Государь бросился в Москву. Майские волнения в Севастополе показали, на что способны возбужденные массы. Если древнюю столицу бросить на произвол судьбы, то несчастья не избежать. У Иверских ворот люди кричали:
— Надежда-государь с нами!
— Теперь сам черт не страшен!
— Мы знали, что ты будешь!
— Где беда, там и ты!
Бенкендорф шел впереди лошади государя, придерживая за повод и вровень с толпой. У стремени — с одной стороны твердо шагал граф Толстой, с другой — генерал-адъютант Храповицкий. Группу замыкали флигель-адъютанты Кокошкин и Апраксин. Генерал-адъютант Адлерберг вел запасного коня.

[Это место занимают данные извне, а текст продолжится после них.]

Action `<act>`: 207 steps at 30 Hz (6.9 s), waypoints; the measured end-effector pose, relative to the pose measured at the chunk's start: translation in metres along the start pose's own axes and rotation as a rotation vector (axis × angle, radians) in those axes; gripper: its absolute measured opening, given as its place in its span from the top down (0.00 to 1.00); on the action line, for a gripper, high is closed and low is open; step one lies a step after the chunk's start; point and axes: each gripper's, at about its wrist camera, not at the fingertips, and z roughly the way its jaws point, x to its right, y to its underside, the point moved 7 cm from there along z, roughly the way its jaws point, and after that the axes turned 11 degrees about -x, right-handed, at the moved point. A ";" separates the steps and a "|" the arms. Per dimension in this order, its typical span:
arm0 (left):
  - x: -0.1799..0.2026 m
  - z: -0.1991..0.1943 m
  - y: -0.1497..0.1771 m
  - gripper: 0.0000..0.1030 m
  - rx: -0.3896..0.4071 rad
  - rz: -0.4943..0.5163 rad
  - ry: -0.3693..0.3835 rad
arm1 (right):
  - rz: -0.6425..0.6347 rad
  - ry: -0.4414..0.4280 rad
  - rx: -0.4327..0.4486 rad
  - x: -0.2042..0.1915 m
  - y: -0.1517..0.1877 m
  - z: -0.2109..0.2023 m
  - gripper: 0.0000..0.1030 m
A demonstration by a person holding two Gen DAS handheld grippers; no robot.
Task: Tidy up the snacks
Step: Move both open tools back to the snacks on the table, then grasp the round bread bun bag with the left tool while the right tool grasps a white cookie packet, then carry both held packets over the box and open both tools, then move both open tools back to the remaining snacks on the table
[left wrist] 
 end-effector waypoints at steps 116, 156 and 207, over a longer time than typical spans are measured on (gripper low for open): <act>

— Ура! Теперь не пропадем, братцы! Ура!
Государь сошел на землю и приложился к образу, за ним — остальные. Доктора Арендт и Ерохин попеременно выглядывали в ужасе из окна кареты. Они знали, чем это может кончиться. Однако и народ следил за поведением государя. На ступеньках Успенского собора в Кремле приехавших встретил митрополит Филарет. Со слезами на глазах произнес среди примолкшей толпы:
— Такое царское дело выше славы человеческой, поелику основано на добродетели христианской… С крестом встречаем тебя, государь! Да идет с тобой воскресение и жизнь!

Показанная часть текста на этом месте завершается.